L’agence internationale de notation Fitch Ratings a confirmé la note souveraine de la République du Tchad à « B- », assortie d’une perspective stable, traduisant ainsi la confiance de l’institution dans la résilience économique du pays et la continuité de ses réformes budgétaires et financières.
Selon Fitch Ratings, cette décision s’appuie sur des fondamentaux macroéconomiques robustes, portés par une gestion prudente de la dette et une consolidation budgétaire continue. En 2024, la dette publique du gouvernement central est restée inférieure à 30% du PIB, un niveau particulièrement bas comparé à la moyenne des pays d’Afrique subsaharienne. L’agence souligne également la structure favorable de cette dette, largement composée de financements concessionnels, donc à faible coût.

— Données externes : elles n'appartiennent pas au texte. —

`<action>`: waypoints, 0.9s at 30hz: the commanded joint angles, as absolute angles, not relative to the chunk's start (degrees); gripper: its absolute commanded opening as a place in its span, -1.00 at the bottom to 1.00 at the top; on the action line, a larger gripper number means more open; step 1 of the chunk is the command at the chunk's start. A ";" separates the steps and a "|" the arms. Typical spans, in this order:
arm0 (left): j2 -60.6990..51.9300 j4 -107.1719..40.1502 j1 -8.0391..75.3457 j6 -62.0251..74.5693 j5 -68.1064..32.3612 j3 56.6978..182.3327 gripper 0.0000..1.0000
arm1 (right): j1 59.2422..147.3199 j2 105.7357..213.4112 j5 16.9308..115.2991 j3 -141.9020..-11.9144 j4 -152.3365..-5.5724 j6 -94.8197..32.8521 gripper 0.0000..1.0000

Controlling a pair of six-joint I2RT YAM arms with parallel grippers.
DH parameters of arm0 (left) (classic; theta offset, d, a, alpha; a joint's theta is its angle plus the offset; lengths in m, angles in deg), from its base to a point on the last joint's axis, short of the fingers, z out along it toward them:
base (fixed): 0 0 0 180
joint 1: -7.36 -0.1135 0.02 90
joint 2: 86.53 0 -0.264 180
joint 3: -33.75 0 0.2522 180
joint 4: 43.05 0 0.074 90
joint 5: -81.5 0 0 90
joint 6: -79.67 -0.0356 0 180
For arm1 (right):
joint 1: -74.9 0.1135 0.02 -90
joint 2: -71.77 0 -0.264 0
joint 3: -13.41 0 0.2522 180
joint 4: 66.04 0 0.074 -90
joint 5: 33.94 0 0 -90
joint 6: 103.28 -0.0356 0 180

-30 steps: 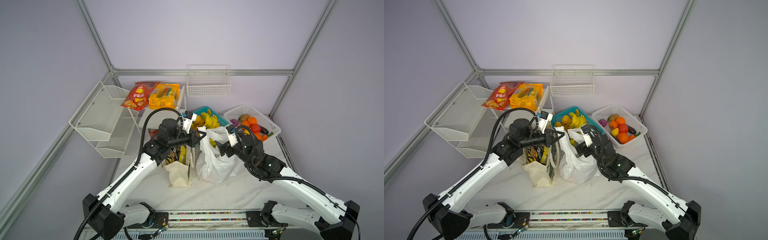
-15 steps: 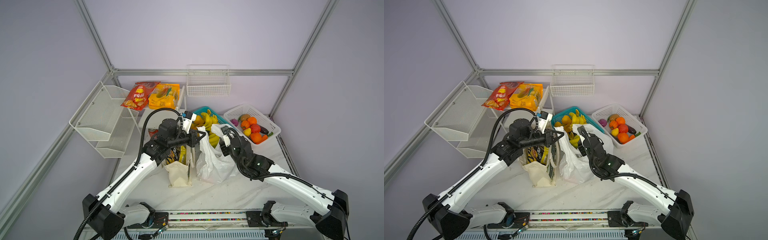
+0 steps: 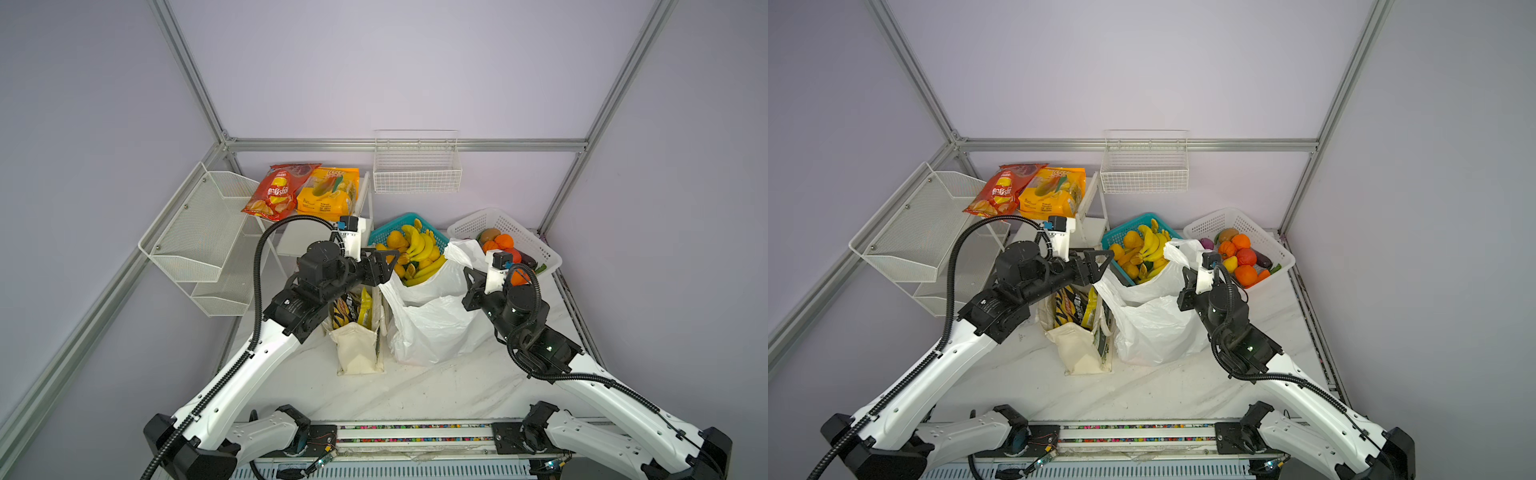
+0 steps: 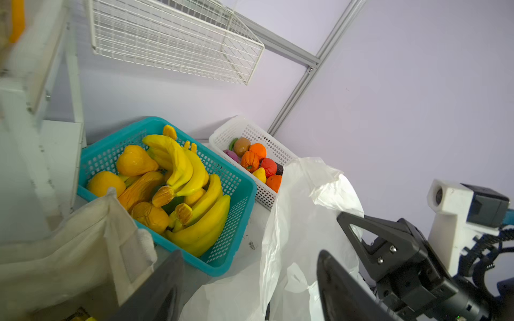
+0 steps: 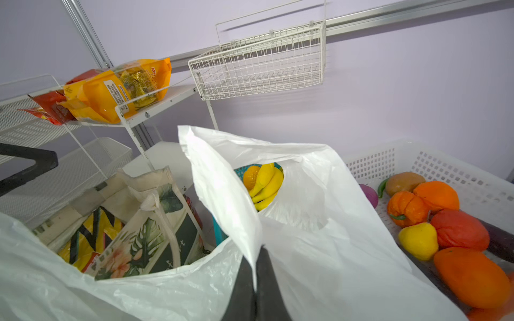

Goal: Place the mixed food into the grocery bags and tie them

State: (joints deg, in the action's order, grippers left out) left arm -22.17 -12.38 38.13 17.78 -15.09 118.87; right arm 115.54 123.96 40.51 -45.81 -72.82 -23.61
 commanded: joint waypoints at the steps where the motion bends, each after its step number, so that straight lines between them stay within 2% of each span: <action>1: -26.23 -18.30 38.44 12.71 -6.71 121.47 0.58 | 115.35 122.41 43.42 -44.53 -67.73 -30.66 -0.97; 6: -24.30 -20.24 43.77 4.31 -9.00 126.53 0.59 | 115.33 122.82 45.17 -43.95 -66.80 -32.78 -0.98; 10: -17.01 -18.32 46.12 2.23 -22.29 134.13 0.63 | 115.32 122.86 45.95 -43.01 -66.14 -33.70 -0.98; 16: -1.11 -5.73 45.41 0.47 -34.69 150.65 0.65 | 115.34 121.53 45.91 -42.37 -66.18 -33.84 -0.98; 20: 4.18 -5.15 43.35 -0.23 -43.85 153.59 0.69 | 115.25 121.22 46.23 -42.37 -66.44 -33.87 -0.98; 27: 9.44 -4.92 42.96 -6.79 -51.68 154.87 0.69 | 115.24 121.10 46.64 -42.18 -66.50 -34.03 -0.99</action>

Le déficit budgétaire, pour sa part, s’est réduit à 0,1% du PIB en 2024, grâce à la hausse des recettes non pétrolières et à la maîtrise des dépenses publiques. Fitch Ratings met aussi en avant le rôle déterminant des partenaires financiers internationaux, notamment le Fonds Monétaire International (FMI), avec lequel le Tchad a récemment conclu un programme au titre de la Facilité élargie de crédit (FEC).
Malgré ces points positifs, Fitch Ratings identifie encore certaines zones de vulnérabilité, principalement liées à la dépendance du Tchad vis-à-vis du secteur pétrolier. Les recettes issues du brut continuent de représenter une part importante du budget national et des exportations, exposant l’économie aux fluctuations des prix internationaux du pétrole.
Pour atténuer cette dépendance, le gouvernement mise sur la mise en œuvre effective du Plan national de développement « Tchad Connexion 2030 », qui ambitionne de diversifier les sources de croissance à travers plusieurs secteurs stratégiques. Des résultats tangibles sont attendus à moyen terme, notamment en matière de développement des infrastructures, de renforcement du capital humain et de diversification de l’économie tchadienne.
Quant à la perspective stable associée à la note « B- », elle « met en balance ces facteurs positifs avec certains facteurs d’amélioration, principalement liés au poids du secteur pétrolier et aux enjeux de diversification économique », selon Fitch. Pour les autorités tchadiennes, cette confirmation est perçue comme une marque de reconnaissance de la transparence et de la rigueur dans la gestion économique. Elle contribue à renforcer la crédibilité financière du pays et à consolider la confiance des partenaires internationaux dans sa trajectoire de réformes.